El primer paso de la cohetería argentina estaba dado, pero no sería el último en aquel año 1961.
En septiembre y octubre del mismo año otra vez Pampa de Achala fue escenario de lanzamientos, en este caso el Beta Centauro APEX A1S2015. Con la experiencia del Alfa Centauro a cuestas, se tomó nota de las dificultades y se realizaron algunos cambios. Por ejemplo, se optó por diseñar un cohete de dos etapas para que la nave llegara más alto. Cada etapa funciona como un cohete montado sobre otro y la primera etapa se desprende cuando ya no tiene utilidad para el conjunto –por ejemplo cuando un depósito de combustible ha agotado su contenido– haciendo a la nave más liviana y mejorando su capacidad y rendimiento. También, para evitar el problema de localizar la carga útil, se montó un sistema telemétrico, un tipo de sistema de comunicación –que permite la transmisión de datos a distancia y en tiempo real.

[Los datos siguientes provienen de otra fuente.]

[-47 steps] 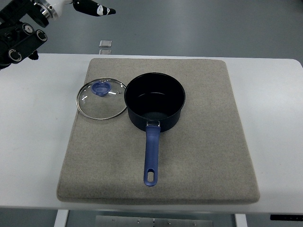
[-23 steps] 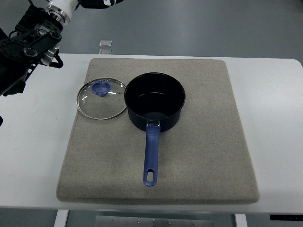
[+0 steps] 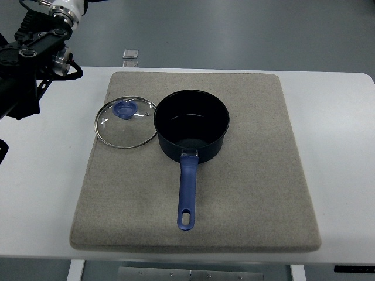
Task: Open pot lid and place left with left hand
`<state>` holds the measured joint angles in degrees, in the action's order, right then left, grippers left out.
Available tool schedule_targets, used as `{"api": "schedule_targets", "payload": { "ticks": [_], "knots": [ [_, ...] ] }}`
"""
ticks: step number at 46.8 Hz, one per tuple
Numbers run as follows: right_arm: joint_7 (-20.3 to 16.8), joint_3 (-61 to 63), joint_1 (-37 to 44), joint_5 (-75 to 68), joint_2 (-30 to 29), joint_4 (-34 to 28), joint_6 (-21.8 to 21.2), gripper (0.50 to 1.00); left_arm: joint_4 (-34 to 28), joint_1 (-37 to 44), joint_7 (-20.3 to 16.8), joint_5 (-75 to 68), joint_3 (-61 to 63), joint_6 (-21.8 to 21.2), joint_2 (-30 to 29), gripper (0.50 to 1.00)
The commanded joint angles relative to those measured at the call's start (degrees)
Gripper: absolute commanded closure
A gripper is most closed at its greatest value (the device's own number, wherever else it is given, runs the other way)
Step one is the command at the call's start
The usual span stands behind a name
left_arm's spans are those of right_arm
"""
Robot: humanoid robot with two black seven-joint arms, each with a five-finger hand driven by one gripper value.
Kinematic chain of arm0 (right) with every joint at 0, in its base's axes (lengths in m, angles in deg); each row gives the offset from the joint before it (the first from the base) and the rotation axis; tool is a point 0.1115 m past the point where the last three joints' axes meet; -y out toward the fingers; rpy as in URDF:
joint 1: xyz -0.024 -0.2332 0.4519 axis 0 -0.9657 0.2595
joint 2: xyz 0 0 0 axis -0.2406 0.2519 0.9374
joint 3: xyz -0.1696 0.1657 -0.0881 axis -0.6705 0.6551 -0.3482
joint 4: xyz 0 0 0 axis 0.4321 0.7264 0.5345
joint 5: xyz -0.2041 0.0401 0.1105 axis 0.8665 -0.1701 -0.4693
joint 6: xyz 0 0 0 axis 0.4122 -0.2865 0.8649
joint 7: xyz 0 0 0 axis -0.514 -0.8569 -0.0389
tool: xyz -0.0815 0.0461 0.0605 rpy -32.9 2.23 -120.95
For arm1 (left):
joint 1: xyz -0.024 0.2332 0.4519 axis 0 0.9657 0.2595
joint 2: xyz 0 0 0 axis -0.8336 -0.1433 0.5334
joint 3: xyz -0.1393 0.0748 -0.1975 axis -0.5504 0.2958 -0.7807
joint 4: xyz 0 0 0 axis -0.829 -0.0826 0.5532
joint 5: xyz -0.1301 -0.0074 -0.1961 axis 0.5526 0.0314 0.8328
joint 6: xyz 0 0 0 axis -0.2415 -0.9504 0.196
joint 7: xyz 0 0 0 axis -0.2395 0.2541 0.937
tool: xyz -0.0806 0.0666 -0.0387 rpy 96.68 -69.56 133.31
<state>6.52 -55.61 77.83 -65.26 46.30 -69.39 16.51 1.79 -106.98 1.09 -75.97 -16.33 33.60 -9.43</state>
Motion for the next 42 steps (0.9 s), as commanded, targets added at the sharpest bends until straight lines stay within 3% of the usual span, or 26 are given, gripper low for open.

En los años posteriores el desarrollo espacial argentino no se detendría, a pesar de los vaivenes políticos y económicos. Ya en 1962, el Gamma Centauro llegaría a 59 kilómetros de altura, lanzado desde una base adecuada para cohetes de mayor porte y construida en el marco del programa espacial en Chamical, provincia de La Rioja. Luego vendrían cohetes y satélites más sofisticados, que aportaron avances nada desdeñables en el camino de la autonomía tecnológica nacional. Aquellos pioneros con espíritu innovador han generado las bases y cimientos de la industria aeroespacial argentina. Medio siglo después la senda que ellos marcaron –aunque muchas veces despreciada a lo largo de la historia– parece gozar de renovada vigencia.